Rabindranath Tagore
Rabindranath Tagore was born into a distinguished Bengali family in Calcutta in 1861. His father was the Maharishi Debendranath Tagore, the Hindu reformer and mystic and his mother was Sharada Devi.
His mother already had 12 living children when Tagore was born, several of whom were married. Her husband was often away on business. Tagore's support therefore came from his older siblings.
Educated at home, he was taught in Bengali, with English lessons in the afternoon. He read the Bengali poets from an early age and began writing poetry himself at the age of eight. Tagore did have a brief spell at St Xavier's Jesuit school, but found conventional education uncongenial.
His father wanted him to become a barrister and he was sent to England to train.
In England, Tagore heard John Bright and W.E.Gladstone speak and was impressed by their "large-hearted, radical liberalism." In 1879, he enrolled at University College, London, but was recalled by his father in 1880, possibly because his letters home all indicated his attraction (which was mutual) to English girls.
In l883 he was married. He never mentions his wife in his Reminiscences. His family chose his bride, an almost illiterate girl of ten named Bhabatarini (renamed Mrinalini), whom he married with little ceremony. The bride was then sent away to a convent to be educated. They were to have four children, the eldest was born when Mrinalini was 13. Mrinalini was to die at the age of 30, apparently unmissed by her husband.
Tagore was to give a lecture, in 1887, arguing for the abandonment of child marriages. However, he was later to marry off his daughters at the ages of 13 and ten-and-a-half respectively.
In 1884, his beloved sister-in-law, Kadambari, committed suicide. He had already dedicated four works to her and was to dedicate two more. In 1901, he portrayed her as Charu in Nashtanirh.
From 1890, Tagore had undertaken the management of the family estates. He had also become, by the 1890s, the chief contributor to leading Bengali journals.
His first poetic collections Manasi (l890), Chitra (1895) and Sonar Tari (1895) used colloquial Bengali instead of the usual archaic literary form.
In 1901 he founded Shantiniketan near Calcutta. This was designed to provide a blend of traditional ashram and Western education. He began with 5 pupils and 5 teachers (three of whom were Christian). His ideals were simplicity of living and the cultivation of beauty.
In 1912, Tagore visited Britain again and his own English translation of Gitanjali was published under Yeats' auspices.
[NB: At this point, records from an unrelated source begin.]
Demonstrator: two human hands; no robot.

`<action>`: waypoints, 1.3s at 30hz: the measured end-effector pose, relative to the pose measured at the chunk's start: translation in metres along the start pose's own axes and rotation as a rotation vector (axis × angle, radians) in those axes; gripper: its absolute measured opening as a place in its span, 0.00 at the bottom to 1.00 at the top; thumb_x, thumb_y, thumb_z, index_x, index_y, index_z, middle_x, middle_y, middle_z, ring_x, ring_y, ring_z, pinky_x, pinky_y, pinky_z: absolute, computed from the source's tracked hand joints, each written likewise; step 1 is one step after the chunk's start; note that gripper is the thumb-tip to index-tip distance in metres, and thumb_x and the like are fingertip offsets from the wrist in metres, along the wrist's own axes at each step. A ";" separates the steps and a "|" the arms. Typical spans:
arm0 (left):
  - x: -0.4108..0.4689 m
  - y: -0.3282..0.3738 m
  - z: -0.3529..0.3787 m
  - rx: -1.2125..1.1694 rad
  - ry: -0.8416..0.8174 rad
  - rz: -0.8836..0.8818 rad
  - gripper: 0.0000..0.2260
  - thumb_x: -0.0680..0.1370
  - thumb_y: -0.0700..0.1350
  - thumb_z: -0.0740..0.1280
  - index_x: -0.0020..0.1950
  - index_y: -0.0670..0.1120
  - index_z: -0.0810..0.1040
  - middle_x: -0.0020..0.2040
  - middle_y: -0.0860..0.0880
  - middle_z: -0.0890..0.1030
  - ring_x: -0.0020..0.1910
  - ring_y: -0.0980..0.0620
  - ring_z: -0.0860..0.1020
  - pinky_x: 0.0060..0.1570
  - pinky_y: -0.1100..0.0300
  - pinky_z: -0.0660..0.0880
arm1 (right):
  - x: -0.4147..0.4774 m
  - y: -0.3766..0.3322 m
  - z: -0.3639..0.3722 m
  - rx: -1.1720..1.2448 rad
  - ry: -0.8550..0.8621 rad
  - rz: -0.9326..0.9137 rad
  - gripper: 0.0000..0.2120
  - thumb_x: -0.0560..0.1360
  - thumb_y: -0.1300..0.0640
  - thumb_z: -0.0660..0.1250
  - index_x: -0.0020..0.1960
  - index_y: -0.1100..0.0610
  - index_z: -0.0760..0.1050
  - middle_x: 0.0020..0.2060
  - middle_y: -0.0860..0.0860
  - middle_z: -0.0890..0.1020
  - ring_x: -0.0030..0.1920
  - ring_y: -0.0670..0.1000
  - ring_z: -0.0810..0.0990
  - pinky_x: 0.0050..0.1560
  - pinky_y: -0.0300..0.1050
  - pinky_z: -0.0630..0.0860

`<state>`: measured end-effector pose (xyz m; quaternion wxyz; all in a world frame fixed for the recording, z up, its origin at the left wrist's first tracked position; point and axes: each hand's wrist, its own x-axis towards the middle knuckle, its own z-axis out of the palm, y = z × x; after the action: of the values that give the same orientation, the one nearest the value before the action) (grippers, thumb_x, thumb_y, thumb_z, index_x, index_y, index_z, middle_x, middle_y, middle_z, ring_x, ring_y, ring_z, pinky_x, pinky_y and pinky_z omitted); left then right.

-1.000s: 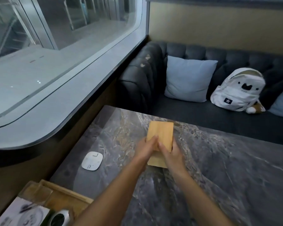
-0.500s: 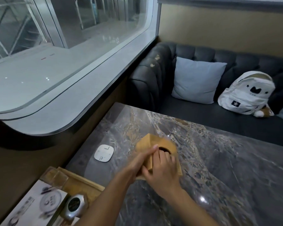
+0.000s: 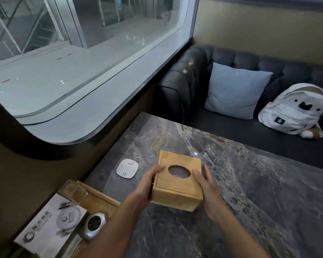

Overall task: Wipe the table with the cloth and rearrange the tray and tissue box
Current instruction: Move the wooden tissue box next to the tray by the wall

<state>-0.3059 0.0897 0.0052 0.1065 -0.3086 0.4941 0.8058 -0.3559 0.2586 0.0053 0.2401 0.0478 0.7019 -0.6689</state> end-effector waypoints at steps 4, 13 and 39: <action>-0.002 0.002 -0.008 0.034 -0.007 -0.024 0.12 0.75 0.52 0.62 0.42 0.47 0.80 0.30 0.50 0.84 0.32 0.52 0.80 0.34 0.59 0.74 | -0.001 0.006 0.020 0.248 -0.126 0.013 0.28 0.72 0.52 0.67 0.69 0.43 0.61 0.60 0.51 0.77 0.57 0.55 0.78 0.56 0.55 0.76; -0.016 0.046 -0.070 0.215 0.146 0.025 0.13 0.78 0.54 0.60 0.51 0.45 0.77 0.39 0.48 0.81 0.38 0.52 0.77 0.40 0.59 0.72 | 0.007 0.016 0.098 0.166 -0.209 -0.042 0.38 0.70 0.45 0.68 0.71 0.36 0.47 0.69 0.52 0.67 0.63 0.56 0.72 0.65 0.62 0.70; -0.041 -0.032 -0.060 1.534 0.754 0.342 0.41 0.70 0.67 0.55 0.70 0.37 0.63 0.71 0.37 0.68 0.71 0.41 0.67 0.70 0.52 0.44 | 0.020 0.024 0.125 -0.080 -0.317 0.061 0.24 0.78 0.51 0.58 0.72 0.44 0.56 0.65 0.50 0.73 0.62 0.54 0.74 0.62 0.61 0.74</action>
<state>-0.2347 0.0588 -0.0126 -0.0082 -0.3196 0.9423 0.0998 -0.3305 0.1357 -0.0237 0.3697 -0.0469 0.6795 -0.6320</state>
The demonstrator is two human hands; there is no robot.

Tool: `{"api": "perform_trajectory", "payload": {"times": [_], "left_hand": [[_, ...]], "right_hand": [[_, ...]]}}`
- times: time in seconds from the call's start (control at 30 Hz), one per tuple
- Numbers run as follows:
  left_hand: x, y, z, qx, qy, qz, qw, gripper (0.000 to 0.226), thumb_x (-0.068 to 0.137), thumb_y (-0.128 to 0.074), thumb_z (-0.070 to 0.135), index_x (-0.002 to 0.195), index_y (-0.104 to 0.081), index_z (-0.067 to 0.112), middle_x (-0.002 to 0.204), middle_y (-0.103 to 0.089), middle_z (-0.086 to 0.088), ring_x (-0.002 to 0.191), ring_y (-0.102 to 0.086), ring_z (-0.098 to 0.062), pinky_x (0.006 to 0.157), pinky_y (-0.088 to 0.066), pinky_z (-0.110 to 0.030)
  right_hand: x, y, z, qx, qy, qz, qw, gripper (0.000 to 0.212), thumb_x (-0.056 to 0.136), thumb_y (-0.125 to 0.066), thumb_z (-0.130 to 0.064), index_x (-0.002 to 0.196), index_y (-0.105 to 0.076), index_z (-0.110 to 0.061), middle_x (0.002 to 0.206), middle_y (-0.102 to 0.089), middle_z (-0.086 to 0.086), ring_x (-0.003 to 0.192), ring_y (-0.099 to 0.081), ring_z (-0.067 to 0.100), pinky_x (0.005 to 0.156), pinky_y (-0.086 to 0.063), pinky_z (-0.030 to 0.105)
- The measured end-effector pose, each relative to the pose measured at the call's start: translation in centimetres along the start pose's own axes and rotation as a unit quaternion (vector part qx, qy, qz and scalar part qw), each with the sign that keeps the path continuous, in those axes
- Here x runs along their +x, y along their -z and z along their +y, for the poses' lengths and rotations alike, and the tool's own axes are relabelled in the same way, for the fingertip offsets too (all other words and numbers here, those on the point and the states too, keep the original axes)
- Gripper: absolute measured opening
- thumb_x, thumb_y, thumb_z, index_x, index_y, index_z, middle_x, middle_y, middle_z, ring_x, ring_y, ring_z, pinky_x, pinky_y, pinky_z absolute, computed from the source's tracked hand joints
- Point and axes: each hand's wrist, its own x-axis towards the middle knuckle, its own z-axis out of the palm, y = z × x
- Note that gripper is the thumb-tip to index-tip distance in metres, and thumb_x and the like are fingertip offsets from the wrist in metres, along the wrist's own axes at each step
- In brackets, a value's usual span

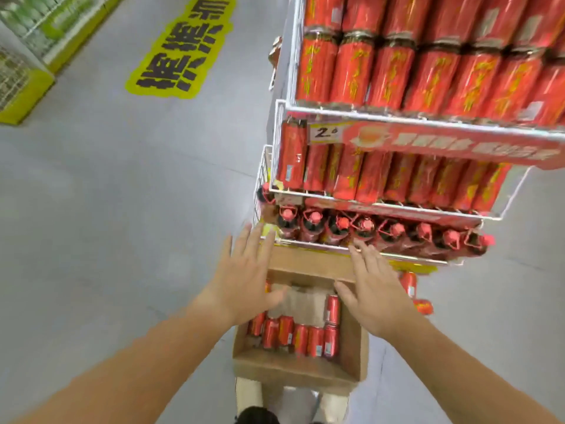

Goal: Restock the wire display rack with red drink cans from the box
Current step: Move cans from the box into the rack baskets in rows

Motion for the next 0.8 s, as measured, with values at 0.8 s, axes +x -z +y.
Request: {"api": "perform_trajectory", "payload": {"times": [0.8], "left_hand": [[4.9, -53.2, 2.1, -0.203, 0.235, -0.349, 0.885, 0.104, 0.086, -0.069, 0.059, 0.160, -0.006, 0.022, 0.150, -0.037, -0.012, 0.137, -0.040, -0.033, 0.114, -0.039, -0.045]], "right_hand": [[5.4, -50.2, 7.6, 0.162, -0.175, -0.266, 0.934, 0.078, 0.099, -0.038, -0.056, 0.159, -0.002, -0.020, 0.163, -0.018, 0.005, 0.145, -0.029, 0.029, 0.117, -0.031, 0.045]]}}
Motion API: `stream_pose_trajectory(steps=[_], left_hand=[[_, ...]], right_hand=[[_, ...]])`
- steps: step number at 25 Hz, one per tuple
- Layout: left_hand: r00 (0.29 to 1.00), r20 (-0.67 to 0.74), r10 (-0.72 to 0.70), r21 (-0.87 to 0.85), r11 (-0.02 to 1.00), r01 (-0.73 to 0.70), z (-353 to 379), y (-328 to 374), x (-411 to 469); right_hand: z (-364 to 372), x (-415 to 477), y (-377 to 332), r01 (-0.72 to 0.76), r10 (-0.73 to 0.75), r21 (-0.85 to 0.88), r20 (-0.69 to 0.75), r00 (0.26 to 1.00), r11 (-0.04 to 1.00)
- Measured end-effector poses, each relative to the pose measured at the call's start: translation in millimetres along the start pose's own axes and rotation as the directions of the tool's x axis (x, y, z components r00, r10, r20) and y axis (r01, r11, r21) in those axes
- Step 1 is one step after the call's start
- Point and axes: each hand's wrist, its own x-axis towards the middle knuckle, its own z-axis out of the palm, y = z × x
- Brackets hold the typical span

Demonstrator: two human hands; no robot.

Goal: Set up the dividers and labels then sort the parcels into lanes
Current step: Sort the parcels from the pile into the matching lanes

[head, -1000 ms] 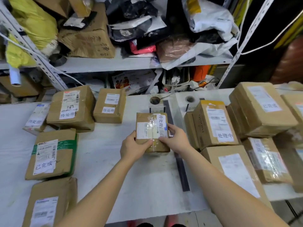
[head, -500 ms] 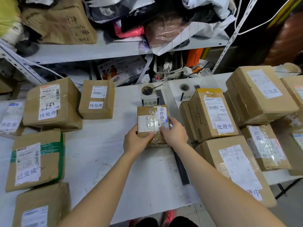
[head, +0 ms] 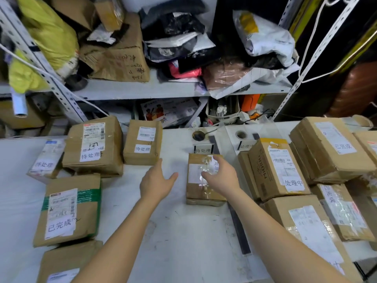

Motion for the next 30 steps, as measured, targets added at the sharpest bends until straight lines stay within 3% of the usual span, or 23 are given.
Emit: stream_pose_trajectory(steps=[5, 11, 17, 23, 30], left_hand=[[0.979, -0.145, 0.140, 0.304, 0.948, -0.091, -74.3, -18.4, 38.0], [0.972, -0.062, 0.229, 0.422, 0.888, -0.182, -108.2, -30.7, 98.1], [0.988, 0.033, 0.153, 0.543, 0.827, -0.146, -101.8, -42.4, 152.2], [0.996, 0.086, -0.038, 0.445, 0.895, -0.004, -78.8, -53.7, 196.4], [0.988, 0.038, -0.149, 0.352, 0.928, 0.126, -67.0, -52.0, 211.3]], right_hand=[[6.6, 16.6, -54.3, 0.183, -0.180, -0.165, 0.032, 0.983, 0.969], [40.7, 50.8, -107.4, 0.334, -0.303, -0.365, 0.142, 0.942, 0.869], [81.5, 103.8, -132.5, 0.394, -0.306, -0.403, 0.265, 0.914, 0.826], [120.6, 151.1, -129.3, 0.231, -0.140, -0.245, 0.339, 0.930, 0.942], [149.7, 159.0, -105.5, -0.028, -0.024, 0.120, 0.413, 0.911, 0.992]])
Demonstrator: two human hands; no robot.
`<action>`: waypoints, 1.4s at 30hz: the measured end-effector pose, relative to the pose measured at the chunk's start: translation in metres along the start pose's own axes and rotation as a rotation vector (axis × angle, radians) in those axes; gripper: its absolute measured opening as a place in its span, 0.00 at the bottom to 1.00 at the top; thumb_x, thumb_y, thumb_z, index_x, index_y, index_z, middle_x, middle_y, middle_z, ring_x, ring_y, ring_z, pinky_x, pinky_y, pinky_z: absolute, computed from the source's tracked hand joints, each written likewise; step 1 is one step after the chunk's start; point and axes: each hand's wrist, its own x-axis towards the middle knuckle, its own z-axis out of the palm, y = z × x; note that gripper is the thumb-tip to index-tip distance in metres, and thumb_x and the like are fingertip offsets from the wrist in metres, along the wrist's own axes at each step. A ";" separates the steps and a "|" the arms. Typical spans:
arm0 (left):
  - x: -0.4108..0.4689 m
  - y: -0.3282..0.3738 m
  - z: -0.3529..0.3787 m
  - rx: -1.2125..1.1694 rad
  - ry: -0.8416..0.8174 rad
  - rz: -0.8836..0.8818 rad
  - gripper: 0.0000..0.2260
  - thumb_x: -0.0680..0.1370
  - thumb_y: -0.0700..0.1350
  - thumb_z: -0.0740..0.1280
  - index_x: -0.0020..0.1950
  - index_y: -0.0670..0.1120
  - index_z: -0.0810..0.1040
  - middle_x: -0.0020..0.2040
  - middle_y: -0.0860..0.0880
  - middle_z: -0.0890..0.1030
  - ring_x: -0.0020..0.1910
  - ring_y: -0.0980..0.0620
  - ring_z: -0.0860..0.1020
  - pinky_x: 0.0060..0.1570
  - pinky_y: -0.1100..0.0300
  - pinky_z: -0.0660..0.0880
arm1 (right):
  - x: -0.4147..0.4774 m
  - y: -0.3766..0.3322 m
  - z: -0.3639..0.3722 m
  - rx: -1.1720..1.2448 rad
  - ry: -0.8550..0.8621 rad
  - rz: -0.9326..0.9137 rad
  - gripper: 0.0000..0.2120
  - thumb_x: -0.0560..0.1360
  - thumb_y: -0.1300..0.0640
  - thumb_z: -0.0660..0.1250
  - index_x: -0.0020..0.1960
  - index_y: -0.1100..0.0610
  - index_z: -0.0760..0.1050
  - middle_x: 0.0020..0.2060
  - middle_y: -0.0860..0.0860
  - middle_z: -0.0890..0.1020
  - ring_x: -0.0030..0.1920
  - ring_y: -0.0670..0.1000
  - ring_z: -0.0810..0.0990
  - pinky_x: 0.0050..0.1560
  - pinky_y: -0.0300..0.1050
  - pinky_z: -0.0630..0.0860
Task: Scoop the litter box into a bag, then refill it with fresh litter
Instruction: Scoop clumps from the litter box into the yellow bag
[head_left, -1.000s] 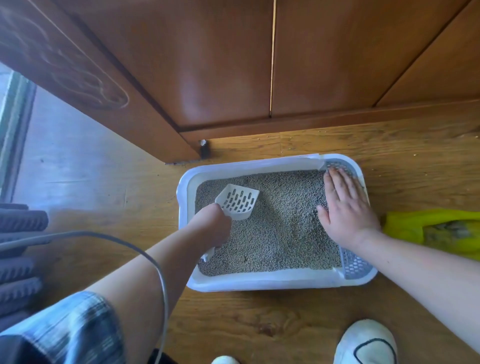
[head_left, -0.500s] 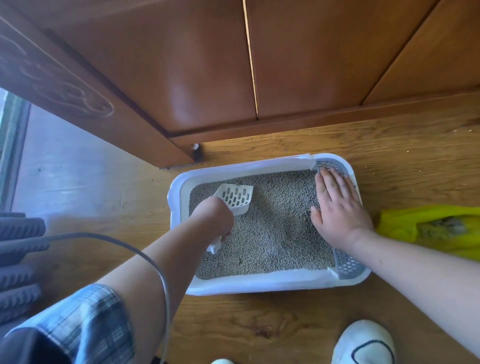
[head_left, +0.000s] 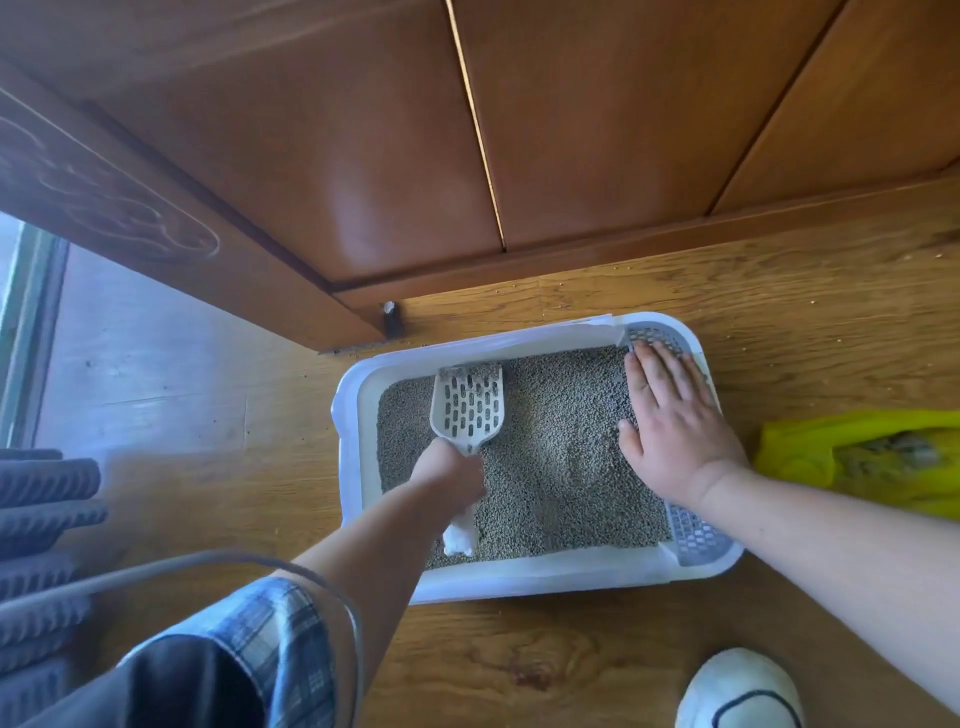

A lecture tour of Britain and the USA followed.
In 1913, he was awarded the Nobel Prize and used the prize money to improve his school at Shantiniketan. By 1921, he had added a university to the school complex.
In 1915, he was knighted but repudiated the honour in 1919 after the Amritsar Massacre.
Apart from his poetry, he held major exhibitions of his paintings in the West. He was also a noted composer. His works and his life influenced film director Satyajit Ray, who had been one of his pupils.
Tagore was not political and tried to harmonize the views of east and west.
In August 1941, Tagore was moved from Shantiniketan to Calcutta for an operation. In the same year he died in the house in which he was born.